I need to exorcise something incredibly stupid and juvenile out of my brain-meat before we get started today, so apologies in advance. When the catchy OP for Twilight Out of Focus ended with the predictably wistful shot of the two main boys' little plushies, I instinctively shouted “It's the Cute Jerkoff Penguins!” loud enough to garner some very suspicious looks from my family. I just can't help but be terribly amused that this show's mascots are the squeaky penguin toys that our protagonists are supposed to use as signals for when one of them is doing their best Jackson Pollack impression in their dorm room. I am waiting for the day when an anime uses a lovingly drawn still of a single dirty sock hanging from a bedroom door as its commercial bumper.

Anyways, let's ignore my inner fourteen-year-old and get down to business. The good news is that Twilight Out of Focus is a well-made and very gay romantic drama! It wastes absolutely no time establishing the pertinent information that we need, namely that Hisashi is a gay man in a committed relationship and his roommate Mao is just now realizing that he so down bad for Hisashi. To add further complications to the mix, the boys have been roped into performing for their director's passion project, a BL stage play that will undoubtedly bring all sorts of feelings and attractions into the limelight. So far, so juicy.

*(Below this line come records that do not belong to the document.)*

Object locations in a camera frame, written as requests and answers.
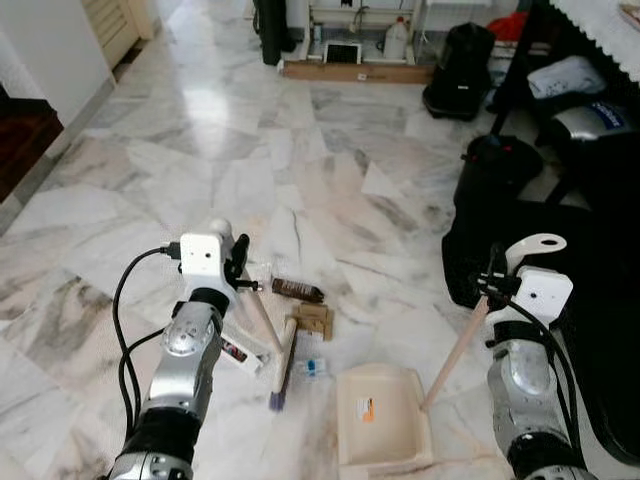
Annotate table with white cloth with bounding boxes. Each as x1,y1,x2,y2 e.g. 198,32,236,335
490,0,640,136

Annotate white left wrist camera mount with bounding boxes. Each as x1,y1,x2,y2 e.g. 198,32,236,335
178,217,238,283

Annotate white plastic bag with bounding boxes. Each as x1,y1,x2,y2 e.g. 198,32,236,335
526,56,608,101

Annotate large black sofa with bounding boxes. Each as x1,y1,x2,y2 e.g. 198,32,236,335
442,195,640,466

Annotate small blue white wrapper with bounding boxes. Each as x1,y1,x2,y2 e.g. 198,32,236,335
294,357,330,378

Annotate tall black case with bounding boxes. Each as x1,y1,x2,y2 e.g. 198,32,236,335
251,0,298,67

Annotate black backpack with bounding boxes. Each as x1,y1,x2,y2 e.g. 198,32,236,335
422,22,497,122

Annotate black round bag red dot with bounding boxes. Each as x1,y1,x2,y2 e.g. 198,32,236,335
463,134,547,206

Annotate wooden broom purple bristles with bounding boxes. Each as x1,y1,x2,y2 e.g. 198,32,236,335
243,280,300,414

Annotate white plastic jug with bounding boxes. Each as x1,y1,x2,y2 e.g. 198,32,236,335
383,17,412,60

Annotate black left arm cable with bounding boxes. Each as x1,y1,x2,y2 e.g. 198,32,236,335
111,244,183,436

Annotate wooden plank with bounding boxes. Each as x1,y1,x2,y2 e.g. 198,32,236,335
281,61,434,85

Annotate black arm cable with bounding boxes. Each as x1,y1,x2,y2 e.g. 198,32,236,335
111,244,183,436
505,295,589,446

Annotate cream dustpan wooden handle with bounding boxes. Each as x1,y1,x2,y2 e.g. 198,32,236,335
336,298,493,471

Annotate silver blue bag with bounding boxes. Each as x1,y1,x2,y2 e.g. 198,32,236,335
548,98,633,143

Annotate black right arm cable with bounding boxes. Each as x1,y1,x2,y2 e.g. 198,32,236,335
505,295,589,446

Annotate long white box red label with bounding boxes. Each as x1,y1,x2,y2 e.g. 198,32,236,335
218,328,273,378

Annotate white shelf rack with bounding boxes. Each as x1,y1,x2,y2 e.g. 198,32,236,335
307,0,433,64

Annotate slatted wooden door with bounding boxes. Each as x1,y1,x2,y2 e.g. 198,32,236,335
82,0,157,70

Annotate brown snack packet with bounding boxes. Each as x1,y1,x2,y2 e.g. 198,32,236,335
271,277,327,304

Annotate white framed tablet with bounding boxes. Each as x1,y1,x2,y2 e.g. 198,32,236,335
322,40,364,66

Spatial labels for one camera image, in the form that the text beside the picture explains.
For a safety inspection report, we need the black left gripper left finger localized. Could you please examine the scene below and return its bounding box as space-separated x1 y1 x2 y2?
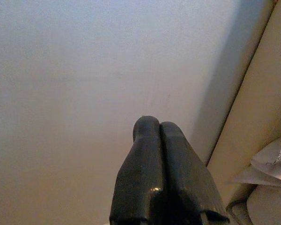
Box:
109 115 167 225

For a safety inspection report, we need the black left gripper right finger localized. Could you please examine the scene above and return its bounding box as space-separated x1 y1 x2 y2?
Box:
159 120 230 225

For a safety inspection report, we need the plain white folded sheet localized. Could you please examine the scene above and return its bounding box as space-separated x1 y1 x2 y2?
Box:
226 138 281 188

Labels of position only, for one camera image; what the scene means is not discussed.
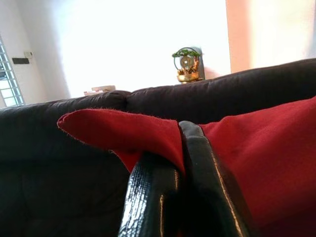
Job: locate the black wall switch plate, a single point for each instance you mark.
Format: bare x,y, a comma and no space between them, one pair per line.
21,60

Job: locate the white window grille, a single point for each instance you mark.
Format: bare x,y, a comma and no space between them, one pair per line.
8,81

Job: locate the grey-brown fabric sofa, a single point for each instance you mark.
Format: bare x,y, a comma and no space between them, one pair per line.
61,172

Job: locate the red pillow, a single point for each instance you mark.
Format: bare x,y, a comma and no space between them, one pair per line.
259,160

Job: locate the gold bonsai fountain ornament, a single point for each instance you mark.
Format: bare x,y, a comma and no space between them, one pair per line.
187,66

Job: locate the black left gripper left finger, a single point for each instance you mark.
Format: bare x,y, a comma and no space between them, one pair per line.
143,202

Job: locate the beige box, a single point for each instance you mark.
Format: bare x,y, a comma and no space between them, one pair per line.
102,89

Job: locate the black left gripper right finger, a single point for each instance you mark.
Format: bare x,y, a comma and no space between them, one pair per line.
205,177

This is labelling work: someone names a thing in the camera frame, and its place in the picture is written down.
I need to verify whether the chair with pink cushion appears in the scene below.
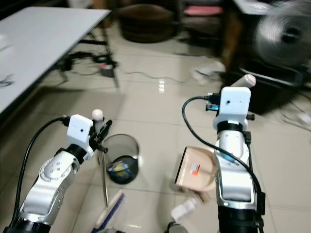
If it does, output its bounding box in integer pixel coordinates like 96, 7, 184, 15
181, 3, 225, 35

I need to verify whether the standing electric fan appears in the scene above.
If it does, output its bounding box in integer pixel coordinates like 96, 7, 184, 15
238, 1, 311, 115

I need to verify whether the grey robot foot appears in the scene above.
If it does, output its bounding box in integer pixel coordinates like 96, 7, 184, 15
167, 222, 191, 233

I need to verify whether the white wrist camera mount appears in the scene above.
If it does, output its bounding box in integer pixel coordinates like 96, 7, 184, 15
217, 86, 251, 125
67, 114, 95, 149

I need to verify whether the white table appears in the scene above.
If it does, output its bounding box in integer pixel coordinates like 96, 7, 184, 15
0, 7, 112, 116

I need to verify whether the crumpled white plastic bag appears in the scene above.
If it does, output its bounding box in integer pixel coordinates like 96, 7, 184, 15
191, 62, 225, 84

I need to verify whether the round brown ottoman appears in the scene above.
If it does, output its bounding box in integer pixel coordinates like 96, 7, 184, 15
119, 3, 178, 44

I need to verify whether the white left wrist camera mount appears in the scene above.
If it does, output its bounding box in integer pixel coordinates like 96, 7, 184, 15
67, 114, 95, 149

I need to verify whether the power strip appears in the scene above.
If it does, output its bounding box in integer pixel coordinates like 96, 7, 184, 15
100, 63, 116, 78

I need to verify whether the thin white floor cable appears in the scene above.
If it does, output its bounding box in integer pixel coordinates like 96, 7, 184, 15
117, 70, 194, 83

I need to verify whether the beige long-handled dustpan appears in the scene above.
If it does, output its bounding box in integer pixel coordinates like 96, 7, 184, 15
174, 74, 257, 192

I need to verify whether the broom with metal handle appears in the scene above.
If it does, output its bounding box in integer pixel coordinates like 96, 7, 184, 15
91, 109, 125, 230

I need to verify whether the white crumpled paper scrap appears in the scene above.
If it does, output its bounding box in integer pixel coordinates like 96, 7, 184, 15
171, 199, 198, 222

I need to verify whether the black wire mesh waste bin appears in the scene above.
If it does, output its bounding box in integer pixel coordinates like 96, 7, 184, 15
104, 134, 142, 185

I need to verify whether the yellow blue wrapper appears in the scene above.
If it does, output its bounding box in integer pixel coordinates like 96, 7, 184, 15
110, 160, 131, 176

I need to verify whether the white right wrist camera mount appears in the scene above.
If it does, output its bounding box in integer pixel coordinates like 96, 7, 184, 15
217, 86, 251, 125

Really, I have no major issues with Twilight Out of Focus' execution. I think anyone that is looking for a suitably melodramatic and intimate romance about some mostly very pretty young men will be more than happy with what this show has to offer. (I say “mostly” because there are those two guys in the class who have the fugliest bowl cuts. Good Lord). The only reason I'm not rating this show higher is because I'm just personally not as interested in the whole vibe that this story is going for — I usually prefer my love stories to either be a lot trashier or a lot peppier, and the tense-and-melancholic-snapshot-of-emotionally-fraught-youth thing that Twilight hones in on isn't quite what I'm in the mood for. I can respect it on a technical level, but it didn't make me excited to stick around for more.